Thursday, August 23, 2012

Public Health Scholars Question Bioethics Framework

Amy L. Fairchild and David Merritt Johns, both with the Center for the History and Ethics of Public Health, Department of Sociomedical Sciences, Mailman School of Public Health, Columbia University, find that bioethics is "the wrong framework of accountability for some domains of inquiry."

[Amy L. Fairchild and David Merritt Johns. “Beyond Bioethics: Reckoning With the Public Health Paradigm,” American Journal of Public Health 102, no. 8 (August 2012): 1447–1450, DOI: 10.2105/AJPH.2012.300661.]

Fairchild and Johns note three such domains. Public health surveillance depends on "universal reporting of names," not informed consent. Quality assurane puts the protection of populations above the rights of individuals. And history, journalism, and other social science inquiry can have as its primary obligation "ensuring the public's right to know."

They conclude,

the time has come to recognize that social inquiry in areas like history, public health, and quality assurance requires an alternative framework of analysis. Yet we cannot let an obsession with rules allow us to overlook the fact that scientific research is guided by a number of different ethical frameworks that do not always agree. Bioethics asserts that individual rights such as privacy require protection; many other frameworks demand that we look past the individual and prioritize the common good.

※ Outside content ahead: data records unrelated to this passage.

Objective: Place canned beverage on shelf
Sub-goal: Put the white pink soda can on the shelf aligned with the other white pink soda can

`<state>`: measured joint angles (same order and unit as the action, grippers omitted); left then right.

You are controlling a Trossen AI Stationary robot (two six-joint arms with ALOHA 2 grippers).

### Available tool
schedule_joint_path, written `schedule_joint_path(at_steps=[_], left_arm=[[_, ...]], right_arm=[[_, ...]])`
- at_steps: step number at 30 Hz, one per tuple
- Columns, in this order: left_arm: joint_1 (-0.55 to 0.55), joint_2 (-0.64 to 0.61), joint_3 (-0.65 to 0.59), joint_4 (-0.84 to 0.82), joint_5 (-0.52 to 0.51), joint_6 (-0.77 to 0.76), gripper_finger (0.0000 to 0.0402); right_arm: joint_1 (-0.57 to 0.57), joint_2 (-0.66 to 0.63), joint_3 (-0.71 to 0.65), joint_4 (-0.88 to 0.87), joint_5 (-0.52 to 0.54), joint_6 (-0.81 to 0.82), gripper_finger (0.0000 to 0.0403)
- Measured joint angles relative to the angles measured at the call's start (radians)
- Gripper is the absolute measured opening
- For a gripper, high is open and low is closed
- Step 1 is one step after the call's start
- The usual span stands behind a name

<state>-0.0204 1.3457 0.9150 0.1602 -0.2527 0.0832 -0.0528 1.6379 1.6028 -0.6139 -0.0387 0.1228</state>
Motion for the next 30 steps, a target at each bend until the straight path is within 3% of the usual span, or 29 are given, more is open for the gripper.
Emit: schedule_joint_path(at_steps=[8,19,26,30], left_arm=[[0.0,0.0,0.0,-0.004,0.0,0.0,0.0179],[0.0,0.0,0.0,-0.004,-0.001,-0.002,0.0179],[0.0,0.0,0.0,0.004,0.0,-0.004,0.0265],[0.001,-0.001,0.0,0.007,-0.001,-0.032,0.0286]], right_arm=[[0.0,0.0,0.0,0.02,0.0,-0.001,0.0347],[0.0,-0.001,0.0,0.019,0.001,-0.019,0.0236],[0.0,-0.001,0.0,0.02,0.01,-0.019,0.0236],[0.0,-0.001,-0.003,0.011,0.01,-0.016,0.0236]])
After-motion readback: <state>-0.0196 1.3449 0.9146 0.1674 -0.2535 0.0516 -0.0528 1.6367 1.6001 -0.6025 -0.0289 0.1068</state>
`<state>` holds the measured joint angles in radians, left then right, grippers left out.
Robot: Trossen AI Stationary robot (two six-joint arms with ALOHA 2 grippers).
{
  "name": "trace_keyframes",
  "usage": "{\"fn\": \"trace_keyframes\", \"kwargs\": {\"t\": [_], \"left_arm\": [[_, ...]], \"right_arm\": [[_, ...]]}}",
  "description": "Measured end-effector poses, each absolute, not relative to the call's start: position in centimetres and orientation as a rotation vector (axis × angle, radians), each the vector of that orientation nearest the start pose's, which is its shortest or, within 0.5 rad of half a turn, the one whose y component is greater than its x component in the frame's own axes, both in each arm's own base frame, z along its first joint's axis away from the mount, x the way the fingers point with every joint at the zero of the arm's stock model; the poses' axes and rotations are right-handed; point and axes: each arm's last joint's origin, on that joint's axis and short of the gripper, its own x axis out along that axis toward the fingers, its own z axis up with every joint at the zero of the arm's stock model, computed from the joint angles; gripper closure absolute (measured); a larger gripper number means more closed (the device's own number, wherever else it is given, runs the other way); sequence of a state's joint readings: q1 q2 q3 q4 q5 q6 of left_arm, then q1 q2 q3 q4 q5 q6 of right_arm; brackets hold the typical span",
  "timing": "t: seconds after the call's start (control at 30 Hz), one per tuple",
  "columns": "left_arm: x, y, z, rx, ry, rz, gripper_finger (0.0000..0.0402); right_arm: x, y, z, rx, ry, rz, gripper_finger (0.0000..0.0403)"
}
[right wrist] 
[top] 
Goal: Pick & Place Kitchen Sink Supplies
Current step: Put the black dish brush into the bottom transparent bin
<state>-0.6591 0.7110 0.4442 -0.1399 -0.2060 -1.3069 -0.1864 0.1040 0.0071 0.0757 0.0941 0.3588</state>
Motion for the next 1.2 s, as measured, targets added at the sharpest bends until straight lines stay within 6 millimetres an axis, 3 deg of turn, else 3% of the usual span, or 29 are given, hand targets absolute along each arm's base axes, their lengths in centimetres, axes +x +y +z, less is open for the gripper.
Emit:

Fairchild and Johns believe that the 2011 ANPRM "creates space to reckon with other ethical traditions and paradigms of accountability that might inform research regulation besides the reigning bioethical regime, which emphasizes autonomy and privacy." Perhaps, but it's a small space. As I noted last year, attention to different ethical principles is buried in the ANPRM's Question 25. And, as Harry Perlstadt noted in a comment on that post, the ANPRM does not go nearly as far as the Canadian TCPS to embrace academic freedom as an ethical principle.

On the other hand, the ANPRM is at least more sensitive to these issues than is Moral Science.